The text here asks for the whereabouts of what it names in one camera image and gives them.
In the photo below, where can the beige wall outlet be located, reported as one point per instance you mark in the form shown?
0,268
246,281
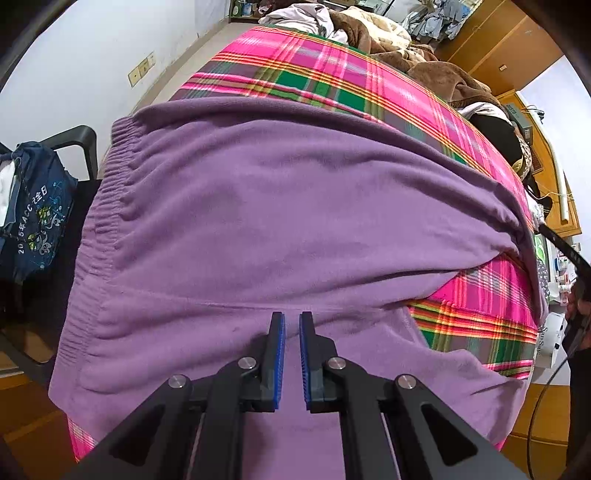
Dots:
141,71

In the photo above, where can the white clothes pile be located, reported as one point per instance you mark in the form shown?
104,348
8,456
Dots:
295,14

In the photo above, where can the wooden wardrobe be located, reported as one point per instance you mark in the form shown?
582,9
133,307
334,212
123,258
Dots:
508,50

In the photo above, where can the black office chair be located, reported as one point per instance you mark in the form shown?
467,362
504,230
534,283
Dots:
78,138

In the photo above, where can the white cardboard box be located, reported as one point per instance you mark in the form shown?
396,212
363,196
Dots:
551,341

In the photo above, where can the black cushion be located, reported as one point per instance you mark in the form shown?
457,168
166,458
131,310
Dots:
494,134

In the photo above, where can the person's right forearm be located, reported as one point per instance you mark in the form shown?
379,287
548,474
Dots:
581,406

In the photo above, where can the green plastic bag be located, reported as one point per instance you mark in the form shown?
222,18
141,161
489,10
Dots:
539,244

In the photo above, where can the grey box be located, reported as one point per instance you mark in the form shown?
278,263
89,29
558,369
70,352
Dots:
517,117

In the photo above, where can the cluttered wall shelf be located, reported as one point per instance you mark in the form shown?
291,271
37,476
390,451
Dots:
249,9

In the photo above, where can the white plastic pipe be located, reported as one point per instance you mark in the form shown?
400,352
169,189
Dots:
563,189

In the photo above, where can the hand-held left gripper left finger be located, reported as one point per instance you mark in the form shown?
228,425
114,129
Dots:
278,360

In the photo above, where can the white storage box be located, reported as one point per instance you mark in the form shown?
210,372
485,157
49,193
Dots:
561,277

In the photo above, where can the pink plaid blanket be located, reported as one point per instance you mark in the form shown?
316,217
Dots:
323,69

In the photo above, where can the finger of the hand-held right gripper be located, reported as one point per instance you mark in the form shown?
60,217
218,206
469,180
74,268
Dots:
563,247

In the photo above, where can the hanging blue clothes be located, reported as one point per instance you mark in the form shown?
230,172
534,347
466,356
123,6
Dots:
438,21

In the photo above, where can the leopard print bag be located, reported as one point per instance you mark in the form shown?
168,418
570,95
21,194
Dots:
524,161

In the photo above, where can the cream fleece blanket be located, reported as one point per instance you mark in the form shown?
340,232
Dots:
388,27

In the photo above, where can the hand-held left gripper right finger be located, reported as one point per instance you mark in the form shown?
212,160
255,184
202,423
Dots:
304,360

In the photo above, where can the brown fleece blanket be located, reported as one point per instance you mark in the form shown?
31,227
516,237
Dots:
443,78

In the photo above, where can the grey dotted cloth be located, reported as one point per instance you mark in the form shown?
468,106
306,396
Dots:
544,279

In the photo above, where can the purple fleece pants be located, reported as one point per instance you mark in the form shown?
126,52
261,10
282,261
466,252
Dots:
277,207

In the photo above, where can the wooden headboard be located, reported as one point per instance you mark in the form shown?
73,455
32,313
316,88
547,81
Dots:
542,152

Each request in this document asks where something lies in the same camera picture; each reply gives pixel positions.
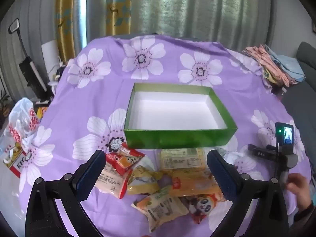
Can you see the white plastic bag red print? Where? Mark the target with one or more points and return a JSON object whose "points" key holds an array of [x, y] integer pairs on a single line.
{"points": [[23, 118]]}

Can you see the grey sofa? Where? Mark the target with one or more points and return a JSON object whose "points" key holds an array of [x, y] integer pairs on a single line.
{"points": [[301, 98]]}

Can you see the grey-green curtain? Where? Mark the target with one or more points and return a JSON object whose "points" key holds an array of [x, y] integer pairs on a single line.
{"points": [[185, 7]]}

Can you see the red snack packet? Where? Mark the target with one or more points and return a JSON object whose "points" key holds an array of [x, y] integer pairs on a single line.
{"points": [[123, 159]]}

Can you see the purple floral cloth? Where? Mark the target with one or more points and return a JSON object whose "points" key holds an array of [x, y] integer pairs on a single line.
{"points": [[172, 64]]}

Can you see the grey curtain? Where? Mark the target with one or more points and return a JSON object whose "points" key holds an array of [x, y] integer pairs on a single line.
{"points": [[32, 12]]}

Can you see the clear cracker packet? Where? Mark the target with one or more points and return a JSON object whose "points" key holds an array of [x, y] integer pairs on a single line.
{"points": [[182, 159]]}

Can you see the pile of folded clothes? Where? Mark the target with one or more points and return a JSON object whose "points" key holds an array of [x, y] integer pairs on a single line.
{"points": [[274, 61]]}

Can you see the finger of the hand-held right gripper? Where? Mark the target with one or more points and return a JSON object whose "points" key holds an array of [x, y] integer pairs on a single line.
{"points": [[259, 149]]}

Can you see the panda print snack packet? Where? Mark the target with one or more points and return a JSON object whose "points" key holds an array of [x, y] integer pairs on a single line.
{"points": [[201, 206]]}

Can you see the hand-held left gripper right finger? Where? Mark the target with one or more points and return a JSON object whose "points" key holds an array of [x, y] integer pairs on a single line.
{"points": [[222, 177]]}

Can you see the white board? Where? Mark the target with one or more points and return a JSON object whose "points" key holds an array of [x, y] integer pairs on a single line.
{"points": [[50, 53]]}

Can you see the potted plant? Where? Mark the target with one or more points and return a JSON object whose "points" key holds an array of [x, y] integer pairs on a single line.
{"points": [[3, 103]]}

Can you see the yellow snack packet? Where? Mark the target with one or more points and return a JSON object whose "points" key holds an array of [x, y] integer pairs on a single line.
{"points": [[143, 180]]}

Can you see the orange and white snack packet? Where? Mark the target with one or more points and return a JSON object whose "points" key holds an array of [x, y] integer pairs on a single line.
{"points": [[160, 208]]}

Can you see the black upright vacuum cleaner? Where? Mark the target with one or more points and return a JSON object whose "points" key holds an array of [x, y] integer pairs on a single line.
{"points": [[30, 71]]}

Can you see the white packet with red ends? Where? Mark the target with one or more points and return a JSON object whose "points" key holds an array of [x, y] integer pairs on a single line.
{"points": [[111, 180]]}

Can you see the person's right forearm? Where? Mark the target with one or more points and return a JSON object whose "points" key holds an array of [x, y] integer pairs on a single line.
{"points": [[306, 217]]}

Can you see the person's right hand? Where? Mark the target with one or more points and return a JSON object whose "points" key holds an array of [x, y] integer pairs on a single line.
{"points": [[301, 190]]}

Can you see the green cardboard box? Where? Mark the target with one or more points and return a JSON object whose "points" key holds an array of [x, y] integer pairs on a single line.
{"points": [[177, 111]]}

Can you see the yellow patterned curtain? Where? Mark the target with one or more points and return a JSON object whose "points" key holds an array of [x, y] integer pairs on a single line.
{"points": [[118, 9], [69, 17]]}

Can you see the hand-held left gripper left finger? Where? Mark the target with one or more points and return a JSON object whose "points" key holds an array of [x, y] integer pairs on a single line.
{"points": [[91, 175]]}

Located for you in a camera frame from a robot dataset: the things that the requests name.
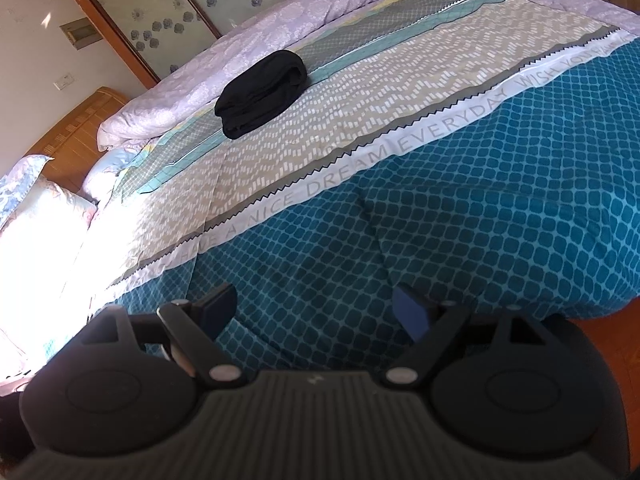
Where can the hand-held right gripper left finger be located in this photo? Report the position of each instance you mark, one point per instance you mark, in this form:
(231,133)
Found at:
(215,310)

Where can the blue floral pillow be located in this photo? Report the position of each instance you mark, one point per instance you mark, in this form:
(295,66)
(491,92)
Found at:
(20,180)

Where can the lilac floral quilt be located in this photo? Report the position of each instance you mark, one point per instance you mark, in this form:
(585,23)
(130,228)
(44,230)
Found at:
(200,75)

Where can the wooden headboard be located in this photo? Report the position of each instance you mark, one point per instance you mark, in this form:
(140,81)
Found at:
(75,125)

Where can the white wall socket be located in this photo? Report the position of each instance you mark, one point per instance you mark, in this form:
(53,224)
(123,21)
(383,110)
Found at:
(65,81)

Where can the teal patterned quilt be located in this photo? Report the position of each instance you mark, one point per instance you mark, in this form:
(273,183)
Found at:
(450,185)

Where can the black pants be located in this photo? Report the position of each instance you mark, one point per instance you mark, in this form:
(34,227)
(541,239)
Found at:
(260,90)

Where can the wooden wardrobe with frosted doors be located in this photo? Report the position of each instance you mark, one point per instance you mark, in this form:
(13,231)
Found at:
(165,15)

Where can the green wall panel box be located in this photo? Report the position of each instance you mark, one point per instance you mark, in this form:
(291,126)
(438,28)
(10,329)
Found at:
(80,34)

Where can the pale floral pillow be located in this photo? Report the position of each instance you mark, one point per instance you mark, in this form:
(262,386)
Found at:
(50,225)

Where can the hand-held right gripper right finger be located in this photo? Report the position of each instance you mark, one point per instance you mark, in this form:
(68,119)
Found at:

• • • • • • •

* **What you are asked to do**
Where a line of the material above holds the string "asks", copy that line.

* **Written response**
The text here asks for the whereabouts of what it names in one camera image and gives them.
Each request in this document asks where something lies in the same camera picture; each reply gives pixel positions.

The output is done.